La prévention secondaire : dépister la maladie rénale et ralentir la progression de l’insuffisance rénale.
La prévention tertiaire : Prévenir les complications de l’insuffisance rénale et préparer à temps le traitement de suppléance (dialyse ou transplantation).
I/ Prévention primaire
A. Pourquoi ?
La plupart des maladies rénales sont asymptomatiques. Leur identification précoce repose sur une démarche de Néphrovigilance tout au long de la vie d’un sujet.
Les maladies rénales sont souvent latentes ou révélées par des signes cliniques n’attirant pas toujours d’emblée l’attention sur le rein.
Elles peuvent en revanche se traduire par des anomalies biologiques, en particulier urinaires, celles ci demeurent souvent longtemps isolées, d’où l’intérêt de les rechercher systématiquement.
B. Comment ?:
Les outils de la Néphrovigilance :+++
1- Bandelette urinaire (protéinurie + hématurie)
La présence de protéines dans les urines ou d’hématies en quantité anormale est très souvent le premier signe révélant une maladie rénale, bien avant l’apparition éventuelle d’une IR.

Les bandelettes réactives trempées dans l’urine fraîchement émise peuvent mettre en évidence la protéinurie et l’hématurie.
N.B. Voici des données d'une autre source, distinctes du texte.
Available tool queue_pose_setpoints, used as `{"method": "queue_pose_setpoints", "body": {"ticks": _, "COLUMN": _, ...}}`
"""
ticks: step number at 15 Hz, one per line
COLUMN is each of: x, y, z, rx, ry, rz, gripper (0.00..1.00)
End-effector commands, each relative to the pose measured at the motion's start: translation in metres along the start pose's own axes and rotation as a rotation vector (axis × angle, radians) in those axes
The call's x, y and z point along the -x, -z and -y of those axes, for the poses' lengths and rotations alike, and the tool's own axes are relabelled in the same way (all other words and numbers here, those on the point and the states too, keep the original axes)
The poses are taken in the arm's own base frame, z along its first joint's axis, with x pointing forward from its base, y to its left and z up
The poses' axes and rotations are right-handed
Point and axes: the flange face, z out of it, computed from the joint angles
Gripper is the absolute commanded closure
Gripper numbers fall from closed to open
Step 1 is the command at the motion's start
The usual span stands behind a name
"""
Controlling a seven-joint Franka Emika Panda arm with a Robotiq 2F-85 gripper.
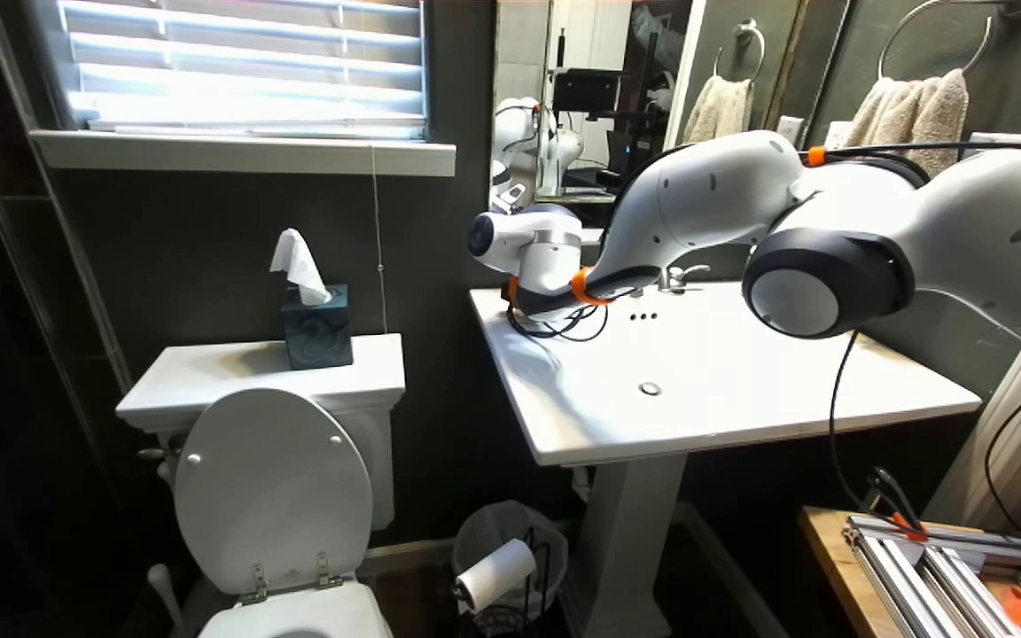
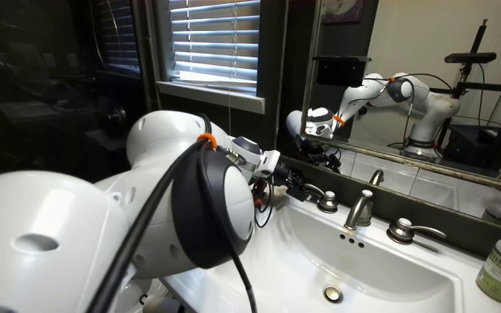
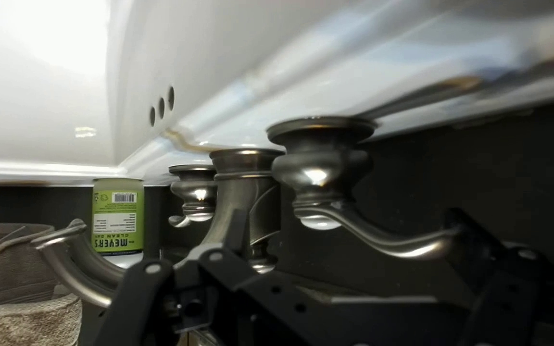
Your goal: Push the handle on the left tap to the right
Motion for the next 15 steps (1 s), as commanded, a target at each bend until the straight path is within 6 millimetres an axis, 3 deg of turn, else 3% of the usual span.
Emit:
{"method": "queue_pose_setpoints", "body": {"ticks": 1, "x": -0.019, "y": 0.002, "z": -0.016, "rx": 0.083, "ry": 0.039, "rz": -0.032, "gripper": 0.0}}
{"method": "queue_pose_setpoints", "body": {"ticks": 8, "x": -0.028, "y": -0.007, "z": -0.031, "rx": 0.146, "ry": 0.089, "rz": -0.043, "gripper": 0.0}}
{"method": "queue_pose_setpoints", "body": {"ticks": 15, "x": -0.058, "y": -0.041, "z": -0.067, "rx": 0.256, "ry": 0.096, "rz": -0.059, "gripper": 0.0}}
Leur sensibilité est élevée et des résultas faussement positifs sont assez fréquents. Donc toute anomalie doit être confirmée par un dosage de protéines dans l’urine des 24 h et un ECBU permettant d’apprécier la concentration des hématies dans les urines mais aussi de déceler l’existence d’une infection urinaire.
2- Dosage de l’excrétion urinaire d’albumine (microalbuminurie) :
En particulier chez des patients qui n’ont pas de protéinurie décelable et qui sont à risque de développer une glomérulosclérose (diabétiques certains hypertendus avec risque vasculaire élevé).
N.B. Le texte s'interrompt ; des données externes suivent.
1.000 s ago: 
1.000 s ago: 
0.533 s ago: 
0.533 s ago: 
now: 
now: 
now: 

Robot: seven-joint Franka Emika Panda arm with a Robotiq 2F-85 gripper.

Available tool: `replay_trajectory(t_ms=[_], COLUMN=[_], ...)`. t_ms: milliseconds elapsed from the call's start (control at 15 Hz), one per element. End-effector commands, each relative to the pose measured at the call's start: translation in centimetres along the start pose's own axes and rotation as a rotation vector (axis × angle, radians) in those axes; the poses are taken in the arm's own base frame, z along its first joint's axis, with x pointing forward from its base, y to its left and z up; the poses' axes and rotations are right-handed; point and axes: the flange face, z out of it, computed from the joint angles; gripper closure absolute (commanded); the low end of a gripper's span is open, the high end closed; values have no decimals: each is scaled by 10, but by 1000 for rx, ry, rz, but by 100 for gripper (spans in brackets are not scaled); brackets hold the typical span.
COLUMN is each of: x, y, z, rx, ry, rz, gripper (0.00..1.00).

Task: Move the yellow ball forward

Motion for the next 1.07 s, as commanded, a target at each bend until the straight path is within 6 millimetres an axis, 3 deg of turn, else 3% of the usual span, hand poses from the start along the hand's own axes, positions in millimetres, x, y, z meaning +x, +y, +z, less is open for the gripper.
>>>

3- Dosage de la créatinine plasmatique :
Indispensable pour apprécier la fonction rénale.
Interprété en fonction de l’âge, sexe et la masse musculaire du sujet.
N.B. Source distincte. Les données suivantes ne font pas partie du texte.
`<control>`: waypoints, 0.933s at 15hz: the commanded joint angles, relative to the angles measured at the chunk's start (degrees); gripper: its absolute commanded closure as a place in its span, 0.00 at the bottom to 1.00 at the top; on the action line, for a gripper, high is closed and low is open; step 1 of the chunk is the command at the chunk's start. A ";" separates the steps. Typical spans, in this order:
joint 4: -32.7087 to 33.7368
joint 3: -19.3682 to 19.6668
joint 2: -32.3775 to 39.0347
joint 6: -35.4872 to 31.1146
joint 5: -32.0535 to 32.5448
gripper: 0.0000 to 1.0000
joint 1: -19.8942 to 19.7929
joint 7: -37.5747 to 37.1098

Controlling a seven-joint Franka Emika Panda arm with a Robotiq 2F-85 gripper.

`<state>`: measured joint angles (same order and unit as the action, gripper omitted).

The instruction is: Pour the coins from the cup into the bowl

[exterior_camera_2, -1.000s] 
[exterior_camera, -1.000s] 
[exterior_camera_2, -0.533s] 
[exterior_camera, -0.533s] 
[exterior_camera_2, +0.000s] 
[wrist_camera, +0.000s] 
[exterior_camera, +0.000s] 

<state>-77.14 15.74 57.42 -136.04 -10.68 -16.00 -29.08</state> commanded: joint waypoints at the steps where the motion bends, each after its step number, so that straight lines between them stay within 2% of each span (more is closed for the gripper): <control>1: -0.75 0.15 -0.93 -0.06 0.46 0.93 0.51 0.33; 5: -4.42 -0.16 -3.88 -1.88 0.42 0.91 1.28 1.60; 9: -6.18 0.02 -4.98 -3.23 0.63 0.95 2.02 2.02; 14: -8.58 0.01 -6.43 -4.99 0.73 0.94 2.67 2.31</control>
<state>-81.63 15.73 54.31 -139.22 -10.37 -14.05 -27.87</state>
Certaines formules simples permettent d’estimer la clairance de la créatinine, la plus utilisée et celle de Cockcroft et Gault :
Ccr = (140-âge (an)x pds (kg) en ml/min
Créatinine (µmol /l)
♂= Ccr x 1.23
♀=Ccr x 0.85
Les circonstances où un dosage de la créatinémies est nécessaire :
Lorsque l’on d découvre :
Une protéinurie confirmée par un dosage pondéral ;
Une hématurie microscopique persistante ou en cas d’hématurie macroscopique ;
Une hypertension artérielle ;
Une maladie urologique (notamment lithiase urinaire et affection prostatique) ;
Une anémie chronique normocytaire arégénérative inexpliquée ;
Une insuffisance cardiaque.
Systématiquement :
Avant toute injection de produits de contraste iodés, quel que soit le type d’examen ;
Avant et au cours de toute chimiothérapie ;
Avant toute prescription de médicaments dont la posologie est à adapter en cas d’insuffisance rénale.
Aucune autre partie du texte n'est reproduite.